| Exercise |
Repeat the listing verbatim. Drop any pictures.

| Dataset section |
----
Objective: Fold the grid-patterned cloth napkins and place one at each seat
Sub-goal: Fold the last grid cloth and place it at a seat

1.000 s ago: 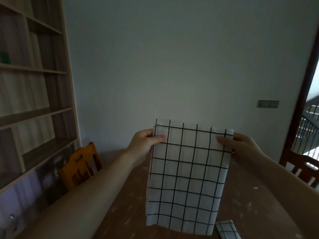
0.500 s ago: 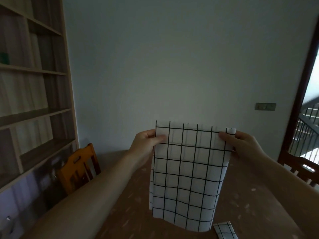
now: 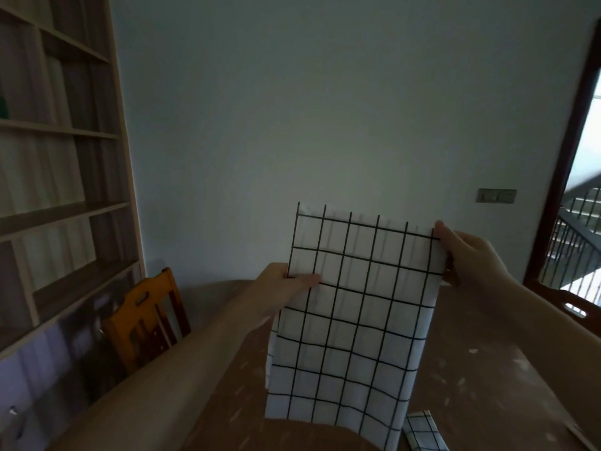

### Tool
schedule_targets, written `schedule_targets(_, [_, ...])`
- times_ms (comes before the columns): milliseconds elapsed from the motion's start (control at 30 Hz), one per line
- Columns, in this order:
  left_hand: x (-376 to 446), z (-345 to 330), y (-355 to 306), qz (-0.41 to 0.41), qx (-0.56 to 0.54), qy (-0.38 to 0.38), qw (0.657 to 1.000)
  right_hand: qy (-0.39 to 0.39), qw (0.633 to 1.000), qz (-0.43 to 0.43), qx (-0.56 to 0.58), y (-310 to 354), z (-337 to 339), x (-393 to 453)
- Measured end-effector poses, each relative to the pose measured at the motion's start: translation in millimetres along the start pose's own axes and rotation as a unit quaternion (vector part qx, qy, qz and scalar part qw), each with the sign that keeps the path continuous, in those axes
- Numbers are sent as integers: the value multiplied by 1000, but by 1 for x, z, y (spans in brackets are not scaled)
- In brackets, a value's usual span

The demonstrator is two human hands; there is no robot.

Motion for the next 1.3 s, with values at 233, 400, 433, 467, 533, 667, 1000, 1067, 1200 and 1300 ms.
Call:
schedule_targets(233, [1, 1, -8, -24, -26, -39, 999, 101, 994, -20, -44, -4, -1, -7])
schedule_targets(400, [1, 11, 3, 50, -10, -19, 998, 196, 964, -41, -177, -22, -5, -21])
schedule_targets(433, [-1, 10, 9, 73, 20, 15, 997, 178, 970, -45, -159, -23, -3, -19])
schedule_targets(467, [-3, 9, 15, 77, 54, 45, 994, 165, 975, -53, -140, -25, -2, -17])
schedule_targets(533, [-8, 6, 21, 63, 75, 65, 993, 166, 976, -87, -113, -32, 3, -13])
schedule_targets(667, [-11, 8, 29, 63, 50, 37, 996, 266, 928, -157, -208, -51, 11, -23])
schedule_targets(1000, [-4, 1, 34, 96, -42, 42, 994, 227, 950, -212, -38, -69, 26, -19])
schedule_targets(1067, [-3, -2, 33, 100, -85, 43, 990, 187, 955, -227, 19, -68, 29, -18])
schedule_targets(1200, [-2, -9, 27, 87, -109, 43, 989, 150, 960, -227, 60, -61, 34, -15])
schedule_targets(1300, [1, -10, 20, 72, -96, 54, 991, 152, 965, -207, 48, -62, 41, -12])
Point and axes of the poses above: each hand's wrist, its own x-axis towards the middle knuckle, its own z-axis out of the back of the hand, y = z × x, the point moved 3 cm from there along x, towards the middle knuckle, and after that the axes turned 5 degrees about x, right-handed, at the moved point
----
| Result of this task |
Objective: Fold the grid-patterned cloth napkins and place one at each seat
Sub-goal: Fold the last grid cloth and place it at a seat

1.000 s ago: 
0.500 s ago: 
now: 

### Tool
schedule_targets, written `schedule_targets(_, [_, ...])`
- times_ms (comes before the columns): milliseconds elapsed from the motion's start (control at 30 Hz), one per line
- Columns, in this order:
  left_hand: x (-376 to 446), z (-345 to 330), y (-355 to 306), qz (-0.41 to 0.41), qx (-0.56 to 0.54), qy (-0.38 to 0.38), qw (0.657 to 1.000)
  right_hand: qy (-0.39 to 0.39), qw (0.633 to 1.000), qz (-0.43 to 0.43), qx (-0.56 to 0.58), y (-310 to 354), z (-337 to 339), x (-393 to 453)
- Measured end-effector poses, each relative to the pose measured at the motion's start: translation in millimetres along the start pose's own axes and rotation as a unit quaternion (vector part qx, qy, qz and scalar part qw), each with the sign that keeps the path continuous, in those axes
- Numbers are sent as integers: the value multiplied by 1000, but by 1 for x, z, y (spans in brackets are not scaled)
- In brackets, a value's usual span

The demonstrator is two human hands; there is no robot.

Motion for the next 1.3 s, with values at 233, 400, 433, 467, 533, 667, 1000, 1067, 1200 and 1300 ms.
Call:
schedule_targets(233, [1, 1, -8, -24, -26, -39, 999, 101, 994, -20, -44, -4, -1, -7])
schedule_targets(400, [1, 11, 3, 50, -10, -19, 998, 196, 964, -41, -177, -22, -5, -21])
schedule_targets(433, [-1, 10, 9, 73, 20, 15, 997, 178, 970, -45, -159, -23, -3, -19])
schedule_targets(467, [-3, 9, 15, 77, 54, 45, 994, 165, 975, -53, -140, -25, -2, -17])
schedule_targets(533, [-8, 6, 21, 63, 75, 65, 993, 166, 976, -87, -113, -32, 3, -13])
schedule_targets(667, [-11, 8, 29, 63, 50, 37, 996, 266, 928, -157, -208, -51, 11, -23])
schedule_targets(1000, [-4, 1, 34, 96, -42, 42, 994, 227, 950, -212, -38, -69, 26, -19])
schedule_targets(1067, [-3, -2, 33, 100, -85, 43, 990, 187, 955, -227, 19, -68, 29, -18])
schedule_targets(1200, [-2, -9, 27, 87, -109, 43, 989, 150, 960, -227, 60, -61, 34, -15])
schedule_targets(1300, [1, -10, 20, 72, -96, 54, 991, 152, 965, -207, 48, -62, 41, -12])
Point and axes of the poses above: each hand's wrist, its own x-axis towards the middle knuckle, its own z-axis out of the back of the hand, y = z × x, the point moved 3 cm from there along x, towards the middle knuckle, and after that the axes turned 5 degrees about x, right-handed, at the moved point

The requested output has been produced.